Foi um pouco mais complicado, mas não tanto como na Rússia. Não comia comida tailandesa, não conseguia provar baratas e lagartas. Havia um restaurante italiano onde ia sempre comer saladas e massas.
Sente-se realizado no futebol ou ainda tem sonhos por concretizar?
Sinto-me feliz, mas ainda tenho sonhos por concretizar. Tenho uma boa genética e espero jogar mais uns bons anitos.
A maior alegria que o futebol lhe deu?
Ter comprado uma casa à minha mãe.
E a maior tristeza?
Ter-me afastado dos meus familiares, ao emigrar.
Se pudesse voltar atrás , o que é que não teria feito?
Acredito que a minha carreira tomou um rumo diferente por algumas decisões. Numa carreira curta como a nossa, tem uma influência tremenda. Penso que o episódio do Nice [a FIFA vetou a transferência por ter sido feita fora de horas] atrapalhou bastante. Devia ter ficado mais um ano no Sporting. Os seis meses que estive parado acabaram por ser um ano, porque apanhei o comboio em andamento no Benfica.

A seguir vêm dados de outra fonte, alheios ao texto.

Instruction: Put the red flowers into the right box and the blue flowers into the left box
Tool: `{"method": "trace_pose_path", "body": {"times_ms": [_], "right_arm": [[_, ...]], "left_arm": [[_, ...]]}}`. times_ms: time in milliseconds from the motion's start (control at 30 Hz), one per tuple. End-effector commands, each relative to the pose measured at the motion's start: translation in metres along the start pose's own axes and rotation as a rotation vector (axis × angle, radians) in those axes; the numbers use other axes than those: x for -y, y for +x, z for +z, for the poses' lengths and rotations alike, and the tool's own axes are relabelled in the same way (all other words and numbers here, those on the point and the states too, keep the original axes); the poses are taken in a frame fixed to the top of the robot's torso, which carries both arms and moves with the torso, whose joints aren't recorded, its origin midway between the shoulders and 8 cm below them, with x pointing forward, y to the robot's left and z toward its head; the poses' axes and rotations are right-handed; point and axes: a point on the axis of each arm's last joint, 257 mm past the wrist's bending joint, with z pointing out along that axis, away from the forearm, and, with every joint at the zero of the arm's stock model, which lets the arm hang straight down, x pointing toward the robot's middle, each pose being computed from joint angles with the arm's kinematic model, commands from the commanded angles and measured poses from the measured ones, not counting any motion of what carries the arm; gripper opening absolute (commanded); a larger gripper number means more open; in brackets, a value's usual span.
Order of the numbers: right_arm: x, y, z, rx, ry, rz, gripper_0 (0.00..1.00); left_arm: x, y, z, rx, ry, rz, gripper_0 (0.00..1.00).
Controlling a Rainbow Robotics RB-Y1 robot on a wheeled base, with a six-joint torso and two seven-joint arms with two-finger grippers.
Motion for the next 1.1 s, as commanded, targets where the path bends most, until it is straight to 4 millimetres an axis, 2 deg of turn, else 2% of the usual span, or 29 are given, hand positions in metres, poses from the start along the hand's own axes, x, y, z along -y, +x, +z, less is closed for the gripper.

Simão, Quaresma e Moutinho foram formados no Sporting, passaram depois por rivais e acabaram por declarar amor a esses clubes. O Yannick jogou no Benfica após muitos anos no Sporting. Qual a sua visão sobre o assunto ?
Cada um tem a sua forma de pensar e os seus sentimentos. No meu caso, o clube que me marca mais é aquele em que fui mais feliz, o Sporting. Nunca me canso de dizer que tudo o que consegui devo ao Sporting, onde fui formado, cresci e adquiri as minhas bases como pessoa. Tenho um carinho muito grande pelo Sporting mas também torço pelo Benfica. Quando há jogo entre os dois, é mais complicado e vejo para desfrutar, pois tenho amigos nos dois lados. Mas a minha maior afinidade é com o Sporting.
Já pensa no que vai fazer quando pendurar as botas?
Não, mas acredito que estarei ligado ao futebol, porque o meu filho é louco por futebol. Treinador não queria ser, porque sofre muito. Não queria estar nessa pele.